*Information shown*.
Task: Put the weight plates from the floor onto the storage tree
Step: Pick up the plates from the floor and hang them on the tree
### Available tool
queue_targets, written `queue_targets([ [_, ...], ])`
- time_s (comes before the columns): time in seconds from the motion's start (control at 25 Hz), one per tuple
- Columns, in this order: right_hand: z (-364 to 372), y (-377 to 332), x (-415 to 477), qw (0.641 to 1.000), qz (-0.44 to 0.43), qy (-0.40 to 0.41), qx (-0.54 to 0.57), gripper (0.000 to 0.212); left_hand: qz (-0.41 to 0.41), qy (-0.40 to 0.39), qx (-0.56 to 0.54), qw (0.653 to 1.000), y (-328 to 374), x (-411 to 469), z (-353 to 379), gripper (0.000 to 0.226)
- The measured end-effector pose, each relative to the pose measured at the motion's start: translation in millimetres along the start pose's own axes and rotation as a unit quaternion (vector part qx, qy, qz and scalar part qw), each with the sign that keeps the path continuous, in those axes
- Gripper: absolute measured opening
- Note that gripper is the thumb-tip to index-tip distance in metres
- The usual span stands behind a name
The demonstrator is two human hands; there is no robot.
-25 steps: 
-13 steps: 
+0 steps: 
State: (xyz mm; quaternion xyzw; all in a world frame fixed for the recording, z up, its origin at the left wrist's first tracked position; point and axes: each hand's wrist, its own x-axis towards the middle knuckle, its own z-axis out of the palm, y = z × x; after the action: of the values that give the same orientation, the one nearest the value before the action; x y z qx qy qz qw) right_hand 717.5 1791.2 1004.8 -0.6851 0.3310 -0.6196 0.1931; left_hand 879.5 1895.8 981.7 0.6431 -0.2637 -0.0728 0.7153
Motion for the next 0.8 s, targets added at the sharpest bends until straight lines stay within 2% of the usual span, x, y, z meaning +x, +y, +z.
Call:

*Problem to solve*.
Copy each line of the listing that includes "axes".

*Solution for this exercise*.
- The measured end-effector pose, each relative to the pose measured at the motion's start: translation in millimetres along the start pose's own axes and rotation as a unit quaternion (vector part qx, qy, qz and scalar part qw), each with the sign that keeps the path continuous, in those axes
State: (xyz mm; quaternion xyzw; all in a world frame fixed for the recording, z up, its origin at the left wrist's first tracked position; point and axes: each hand's wrist, its own x-axis towards the middle knuckle, its own z-axis out of the palm, y = z × x; after the action: of the values that give the same orientation, the one nearest the value before the action; x y z qx qy qz qw) right_hand 717.5 1791.2 1004.8 -0.6851 0.3310 -0.6196 0.1931; left_hand 879.5 1895.8 981.7 0.6431 -0.2637 -0.0728 0.7153

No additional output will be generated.